Ruslan Tsarni, the men’s uncle, told reporters outside his home that he hadn’t spoken to his nephews in a couple of years. But on Thursday night, less than two hours after their photos were released, he received a phone call from Tamerlan. “He called me and said: ‘Forgive me,’ ” Tsarni said. “It’s crazy. It’s not possible. I can’t believe it. Myself, when I heard this on the TV news I was thinking: who can do this stuff?”

An aunt, who lives in west-end Toronto, told one reporter that she doesn’t want to believe her nephews are terrorists. “This is a huge tragedy for the family,” said Maret Tsarnaev, 45. “My brother’s two boys, they are growing up so fast. My first reaction is, why the hell would they do this? But when I go through all the material, it’s not giving anything?.?.?.?the whole world is now making a decision [on them] now by just seeing these pictures and not having anything else.”

The aunt told the Toronto Sun she hasn’t seen the men for five years, but knew they were living in Cambridge. Dzhokhar had a love of math and was attending school there. Tamerlan, she said, had a two-year-old daughter. “These two boys, all they must have in their heads at this age is love,” she said. “I cannot believe Tamerlan is dead. This cannot be true.”

The two bombs—crude devices believed to be made of pressure cookers stuffed with nails, ball bearings another projectiles—detonated 12 seconds apart, just before 3 p.m. on Monday. Like an improvised explosive device found on the battlefields of Afghanistan, the blasts ripped apart limbs and filled the sidewalks with blood and debris. Among the dead was an eight-year-old boy, Martin Richard, whose mother and sister are still recovering in hospital. Krystle Campbell, 29, and Lingzi Lu, a Chinese graduate student studying at Boston University, also perished.

From the outside, the ensuing investigation has appeared disjointed, even bumbling. On Wednesday, numerous news outlets reported that a suspect was in custody and on his way to court—only to retract after the FBI, and other senior U.S. officials, insisted it wasn’t true. But Thursday’s photographic release, barely three days after the tragedy, was proof of the intense, fruitful police work going on behind closed doors. From an investigative standpoint, things could not have moved much faster.

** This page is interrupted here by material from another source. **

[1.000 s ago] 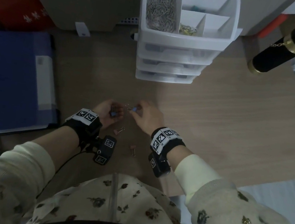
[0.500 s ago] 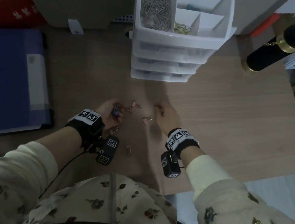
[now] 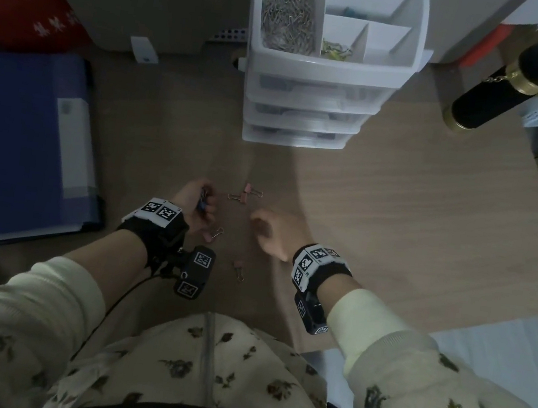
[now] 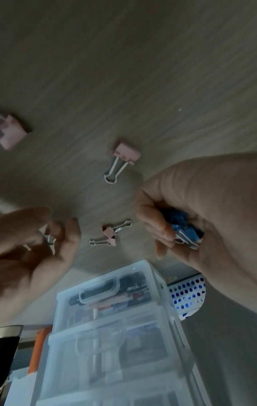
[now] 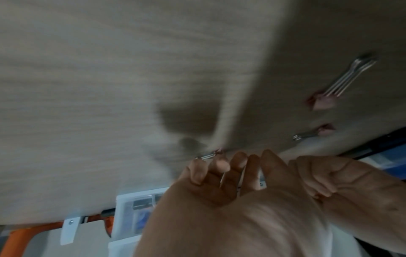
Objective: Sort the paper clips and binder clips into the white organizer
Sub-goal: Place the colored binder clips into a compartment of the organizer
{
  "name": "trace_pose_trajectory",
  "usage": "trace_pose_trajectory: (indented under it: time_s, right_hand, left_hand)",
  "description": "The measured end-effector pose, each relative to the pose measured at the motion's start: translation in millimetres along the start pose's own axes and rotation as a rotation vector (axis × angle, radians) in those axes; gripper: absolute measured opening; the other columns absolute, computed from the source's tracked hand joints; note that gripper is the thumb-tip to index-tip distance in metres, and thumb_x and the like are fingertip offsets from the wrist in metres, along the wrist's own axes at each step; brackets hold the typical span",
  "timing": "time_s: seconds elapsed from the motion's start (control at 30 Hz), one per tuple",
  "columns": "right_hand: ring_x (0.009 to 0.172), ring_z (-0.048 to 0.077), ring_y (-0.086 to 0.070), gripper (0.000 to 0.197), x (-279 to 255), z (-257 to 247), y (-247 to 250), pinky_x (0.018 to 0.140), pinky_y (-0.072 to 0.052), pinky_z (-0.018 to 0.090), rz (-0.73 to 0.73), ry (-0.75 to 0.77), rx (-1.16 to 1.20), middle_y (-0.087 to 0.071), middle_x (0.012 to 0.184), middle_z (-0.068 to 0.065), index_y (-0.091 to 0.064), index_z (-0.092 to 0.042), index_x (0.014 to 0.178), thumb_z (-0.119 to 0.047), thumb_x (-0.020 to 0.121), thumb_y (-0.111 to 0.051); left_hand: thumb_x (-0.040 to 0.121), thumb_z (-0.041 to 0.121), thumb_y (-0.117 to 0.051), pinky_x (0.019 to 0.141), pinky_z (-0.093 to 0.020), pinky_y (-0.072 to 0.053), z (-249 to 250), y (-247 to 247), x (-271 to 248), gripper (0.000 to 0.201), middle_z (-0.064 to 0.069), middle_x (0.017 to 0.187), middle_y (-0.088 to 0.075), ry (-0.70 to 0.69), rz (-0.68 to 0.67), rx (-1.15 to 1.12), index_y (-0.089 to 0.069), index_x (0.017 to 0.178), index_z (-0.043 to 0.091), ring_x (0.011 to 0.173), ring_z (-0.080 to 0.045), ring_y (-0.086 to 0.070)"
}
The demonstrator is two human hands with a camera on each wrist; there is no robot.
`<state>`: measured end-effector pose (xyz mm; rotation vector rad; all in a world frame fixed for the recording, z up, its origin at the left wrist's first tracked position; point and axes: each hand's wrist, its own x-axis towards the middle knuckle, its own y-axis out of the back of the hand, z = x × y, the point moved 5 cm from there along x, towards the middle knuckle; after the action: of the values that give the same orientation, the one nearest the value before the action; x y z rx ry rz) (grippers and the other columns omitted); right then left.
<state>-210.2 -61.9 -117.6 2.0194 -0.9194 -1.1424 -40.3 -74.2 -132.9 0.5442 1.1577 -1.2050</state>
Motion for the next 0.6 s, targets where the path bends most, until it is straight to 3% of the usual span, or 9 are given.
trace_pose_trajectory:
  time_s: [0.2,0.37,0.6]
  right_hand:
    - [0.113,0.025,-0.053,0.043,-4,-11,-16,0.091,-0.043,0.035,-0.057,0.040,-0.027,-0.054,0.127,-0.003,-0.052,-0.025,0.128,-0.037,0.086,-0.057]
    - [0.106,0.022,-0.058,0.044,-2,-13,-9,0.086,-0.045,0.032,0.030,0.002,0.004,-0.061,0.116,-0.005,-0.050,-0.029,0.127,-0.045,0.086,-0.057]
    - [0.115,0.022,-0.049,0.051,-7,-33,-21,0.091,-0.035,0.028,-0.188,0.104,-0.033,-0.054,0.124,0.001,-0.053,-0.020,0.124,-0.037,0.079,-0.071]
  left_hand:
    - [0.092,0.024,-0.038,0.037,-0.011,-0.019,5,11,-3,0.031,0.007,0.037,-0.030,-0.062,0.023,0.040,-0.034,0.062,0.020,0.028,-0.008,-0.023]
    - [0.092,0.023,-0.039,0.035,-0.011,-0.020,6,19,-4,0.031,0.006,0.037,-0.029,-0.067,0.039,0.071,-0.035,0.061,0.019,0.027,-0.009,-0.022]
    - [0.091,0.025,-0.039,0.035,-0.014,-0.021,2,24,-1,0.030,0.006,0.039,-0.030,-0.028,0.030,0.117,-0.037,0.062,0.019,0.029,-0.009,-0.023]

Before the last casualty was even whisked away to a hospital Monday afternoon, forensic teams were on site, sifting through the wreckage and collecting critical bits of evidence. By the very next day, authorities had released unprecedented photographs of the bomb parts found at the crime scene—the kind of images that are typically saved for court. And on Thursday, after poring through thousands of cellphone photos and surveillance clips, investigators had a fairly certain idea of who they needed to find.

By early Friday morning, one was dead. The other is now the most wanted man in the world.